This is THE week of the semester. It is the week when everything comes together or falls apart. For 13 weeks, things have been falling into place, but I still worry that they could fall out of place so easily.
Hanging by a thread. It is amazing that I think of my school work in so tenuous of terms. My confidence is something that has to be hefted up from its hiding spot every day and put in plain view. And even then it likes to slink down to the place it is most comfortable. Kind of like when you walk out into the light after having been in a dark room and it feels better just to turn back.

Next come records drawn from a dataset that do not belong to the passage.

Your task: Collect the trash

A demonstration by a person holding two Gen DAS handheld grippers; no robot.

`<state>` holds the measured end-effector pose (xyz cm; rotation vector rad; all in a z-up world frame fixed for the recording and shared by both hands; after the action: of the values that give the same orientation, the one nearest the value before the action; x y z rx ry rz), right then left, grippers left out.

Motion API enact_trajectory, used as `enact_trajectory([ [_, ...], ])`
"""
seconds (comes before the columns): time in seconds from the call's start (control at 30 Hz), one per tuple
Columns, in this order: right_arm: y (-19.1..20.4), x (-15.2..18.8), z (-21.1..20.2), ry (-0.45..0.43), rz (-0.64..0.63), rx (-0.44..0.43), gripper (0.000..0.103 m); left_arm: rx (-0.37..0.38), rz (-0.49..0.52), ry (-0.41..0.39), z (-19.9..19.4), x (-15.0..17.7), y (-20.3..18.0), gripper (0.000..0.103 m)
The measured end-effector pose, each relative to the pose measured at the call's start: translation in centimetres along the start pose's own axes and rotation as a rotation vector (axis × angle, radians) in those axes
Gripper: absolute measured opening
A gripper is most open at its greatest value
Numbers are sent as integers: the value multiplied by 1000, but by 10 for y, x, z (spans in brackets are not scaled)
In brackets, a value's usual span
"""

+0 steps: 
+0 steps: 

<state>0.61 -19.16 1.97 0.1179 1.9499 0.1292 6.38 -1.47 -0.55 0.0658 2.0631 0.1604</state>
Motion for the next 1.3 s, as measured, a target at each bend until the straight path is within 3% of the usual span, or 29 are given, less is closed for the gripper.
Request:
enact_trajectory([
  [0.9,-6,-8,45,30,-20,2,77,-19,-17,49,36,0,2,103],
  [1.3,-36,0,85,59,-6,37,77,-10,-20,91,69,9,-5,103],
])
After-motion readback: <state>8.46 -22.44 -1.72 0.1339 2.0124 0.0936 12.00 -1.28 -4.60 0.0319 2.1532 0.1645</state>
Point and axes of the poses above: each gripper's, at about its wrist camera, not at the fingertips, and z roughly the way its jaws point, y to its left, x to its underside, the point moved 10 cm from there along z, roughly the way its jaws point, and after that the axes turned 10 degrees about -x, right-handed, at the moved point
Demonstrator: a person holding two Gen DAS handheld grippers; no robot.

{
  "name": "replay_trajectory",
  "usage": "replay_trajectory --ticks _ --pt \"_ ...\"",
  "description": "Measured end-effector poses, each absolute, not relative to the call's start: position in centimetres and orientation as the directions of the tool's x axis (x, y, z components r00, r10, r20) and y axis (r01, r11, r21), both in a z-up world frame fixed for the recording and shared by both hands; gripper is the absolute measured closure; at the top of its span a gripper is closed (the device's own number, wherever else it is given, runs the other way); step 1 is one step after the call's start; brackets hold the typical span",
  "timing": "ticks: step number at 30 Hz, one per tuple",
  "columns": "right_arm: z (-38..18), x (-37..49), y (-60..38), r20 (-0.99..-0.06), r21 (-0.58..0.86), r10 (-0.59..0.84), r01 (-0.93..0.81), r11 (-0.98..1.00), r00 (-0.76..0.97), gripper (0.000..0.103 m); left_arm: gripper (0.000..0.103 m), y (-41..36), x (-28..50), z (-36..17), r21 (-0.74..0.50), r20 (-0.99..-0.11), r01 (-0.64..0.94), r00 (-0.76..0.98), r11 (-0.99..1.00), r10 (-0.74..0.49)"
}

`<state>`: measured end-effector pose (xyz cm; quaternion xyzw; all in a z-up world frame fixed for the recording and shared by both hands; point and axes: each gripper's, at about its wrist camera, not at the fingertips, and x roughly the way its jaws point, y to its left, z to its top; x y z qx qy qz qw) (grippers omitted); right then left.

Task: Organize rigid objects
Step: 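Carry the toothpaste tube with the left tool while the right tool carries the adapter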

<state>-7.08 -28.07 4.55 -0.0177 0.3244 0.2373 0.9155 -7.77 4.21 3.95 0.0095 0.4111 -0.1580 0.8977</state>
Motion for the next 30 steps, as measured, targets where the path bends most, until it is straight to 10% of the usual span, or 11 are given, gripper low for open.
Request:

Oh, that *%$#^ research paper that has been tormenting me for two months! Adrie spent three hours with me last night getting it into the right format. She laughed, "I seriously hope you never have to do something like this again." That was after she told me my paper was "a hot mess."
I agree, that paper was the "hot mess" of the semester. If it receives any sort of a decent grade, it will be because of Darren and his red pen and my professor's patience when I couldn't get the question right, then got the question right and then changed the question altogether. Poor guys.
Adrie's so sweet. She's the one who brought me the application to this program last spring and said, "Mom, you can do this."
Every day I remember that when I'm busy dredging up the confidence that has lain idle for way too long.
1 comment:
Oh, how I hear you. But how nice of your family to help--and I might tell my daughter that she should tell me more often what your daughter said, "Mom, you can do this." We can, right? Right?